Il ricordo della figlia nel giorno dell’atteso taglio del nastro: “Ha dedicato la sua vita alla cura delle persone e per noi è motivo di orgoglio sapere che la sua memoria vivrà in un luogo al servizio della gente”. L’assessore Nicolò: “Case delle comunità non sono scatole vuote, nel solo mese di maggio vi ruoteranno 225 medici di famiglia”.
“Mio padre ci teneva ad essere chiamato medico di famiglia perché riteneva che per prendersi cura delle persone era necessario conoscerne la storia, le fragilità e le difficoltà. Curarle nelle loro case e accompagnarle nel corso del tempo diventando, appunto, come uno di famiglia”. Le parole di Chiara Cecchinelli, figlia del medico Giuseppe a cui è stata intitolata la Casa della Comunità di Luni, hanno racchiuso questa mattina il senso dell’inaugurazione della nuova struttura che ha sostituito il vecchio ambulatorio di via Madonnina a Luni. Un’opera ricostruita da zero grazie a quasi un milione e mezzo di euro del PNRR e riconsegnata alla cittadinanza nei tempi previsti.
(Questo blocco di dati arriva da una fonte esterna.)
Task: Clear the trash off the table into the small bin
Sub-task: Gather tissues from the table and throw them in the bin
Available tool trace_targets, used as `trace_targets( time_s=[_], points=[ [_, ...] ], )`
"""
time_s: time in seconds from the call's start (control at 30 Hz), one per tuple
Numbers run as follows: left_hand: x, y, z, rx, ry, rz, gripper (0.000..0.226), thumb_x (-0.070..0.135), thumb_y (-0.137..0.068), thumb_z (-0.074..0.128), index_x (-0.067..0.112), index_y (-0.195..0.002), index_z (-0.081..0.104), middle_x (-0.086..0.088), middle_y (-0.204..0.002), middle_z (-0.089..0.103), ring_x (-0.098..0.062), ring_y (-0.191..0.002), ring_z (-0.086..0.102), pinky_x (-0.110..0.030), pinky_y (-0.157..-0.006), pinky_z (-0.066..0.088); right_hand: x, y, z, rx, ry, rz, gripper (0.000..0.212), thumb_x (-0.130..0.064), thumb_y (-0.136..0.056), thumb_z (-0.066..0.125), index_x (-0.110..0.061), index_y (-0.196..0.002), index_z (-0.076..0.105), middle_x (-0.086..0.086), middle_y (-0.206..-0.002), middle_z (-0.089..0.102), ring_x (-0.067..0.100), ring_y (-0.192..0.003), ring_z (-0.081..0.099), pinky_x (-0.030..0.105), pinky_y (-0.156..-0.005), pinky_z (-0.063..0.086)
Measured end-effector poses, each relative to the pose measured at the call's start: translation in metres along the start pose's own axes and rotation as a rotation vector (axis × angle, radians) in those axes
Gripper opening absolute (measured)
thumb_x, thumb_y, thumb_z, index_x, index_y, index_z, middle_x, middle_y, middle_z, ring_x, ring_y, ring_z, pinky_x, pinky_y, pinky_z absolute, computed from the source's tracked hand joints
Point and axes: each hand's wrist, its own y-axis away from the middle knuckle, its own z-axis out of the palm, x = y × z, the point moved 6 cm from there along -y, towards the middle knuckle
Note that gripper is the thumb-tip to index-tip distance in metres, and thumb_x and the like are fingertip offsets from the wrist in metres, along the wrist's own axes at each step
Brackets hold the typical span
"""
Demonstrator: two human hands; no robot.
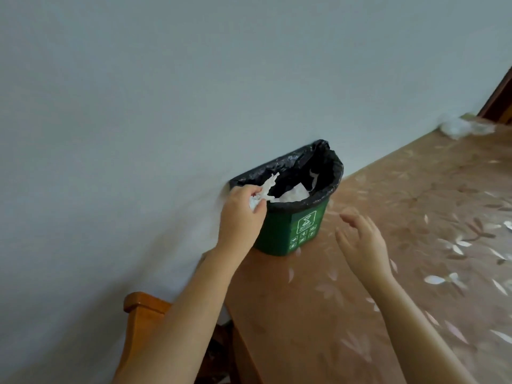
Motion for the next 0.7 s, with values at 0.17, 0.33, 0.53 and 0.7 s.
trace_targets(
  time_s=[0.17,0.33,0.53,0.7],
  points=[
    [0.007,-0.047,0.053,-0.059,-0.033,-0.002,0.027,0.013,-0.089,0.057,0.006,-0.114,0.06,-0.012,-0.109,0.056,-0.019,-0.091,0.054,-0.01,-0.072,0.03,0.011,0.007,-0.005,-0.011,0.005,0.012,0.027,-0.015,-0.083,0.059,-0.012,-0.11,0.058,0.005,-0.109,0.059,0.024,-0.109,0.049,0.035,-0.092,0.038],
    [-0.021,-0.053,0.088,-0.226,-0.28,0.021,0.04,0.027,-0.09,0.056,0.009,-0.125,0.054,-0.013,-0.126,0.052,-0.03,-0.118,0.043,-0.037,-0.09,0.039,0.019,0.003,-0.007,-0.012,0.018,0.006,0.027,-0.015,-0.083,0.058,-0.012,-0.111,0.058,0.005,-0.108,0.059,0.024,-0.107,0.047,0.03,-0.087,0.035],
    [0.001,0.002,0.054,-0.055,-0.333,0.262,0.032,0.024,-0.085,0.056,0.0,-0.104,0.066,-0.019,-0.108,0.062,-0.036,-0.101,0.056,-0.045,-0.083,0.048,0.026,0.022,-0.002,-0.064,0.082,0.002,0.029,-0.014,-0.083,0.058,-0.011,-0.112,0.058,0.005,-0.108,0.058,0.024,-0.104,0.047,0.029,-0.085,0.035],
    [0.006,0.105,0.031,-0.112,-0.366,0.312,0.023,0.019,-0.082,0.063,0.004,-0.099,0.068,-0.013,-0.103,0.065,-0.029,-0.095,0.06,-0.039,-0.078,0.049,0.026,0.068,-0.001,-0.068,0.232,-0.049,0.032,-0.011,-0.077,0.066,-0.008,-0.108,0.061,0.012,-0.103,0.063,0.033,-0.097,0.053,0.038,-0.08,0.043]
  ],
)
Il primo presidio di sanità territoriale della Val di Magra, pensato per rafforzare la rete di prossimità, porta come detto il nome del medico mancato improvvisamente nel 2023 pochi mesi prima dell’avvio del progetto. Una figura alla quale è stato inevitabile intitolare la nuova realtà per il modo in cui ha saputo unire attività lavorativa e sociale sul territorio di Luni e non solo. “Mio babbo – ha ricordato ancora Cecchinelli – ha dedicato la sua vita alla cura delle persone, l’ha fatto con amore, impegno, attenzione e umanità e, accanto a questi aspetti, ha sempre nutrito un profondo amore per le sue radici in questi luogni che lo hanno anche accompagnato nella sua professione come nel suo impegno civile, politico e parrocchiale. “Per noi – ha aggiunto – sapere che la sua memoria vivrà in un luogo di cura al servizio della comunità, dove ogni giorno si rinnova l’amore per la vita, l’aiuto all’altro, è motivo di grande orgoglio e di grande commozione. Ci teniamo a ringraziare tutti perché crediamo che il modo più autentico per ricordarlo non sia tanto raccontare ciò che ha fatto ma continuare ogni giorno a vivere i valori in cui lui ha creduto e questa Casa della Comunità oggi consente di farlo”.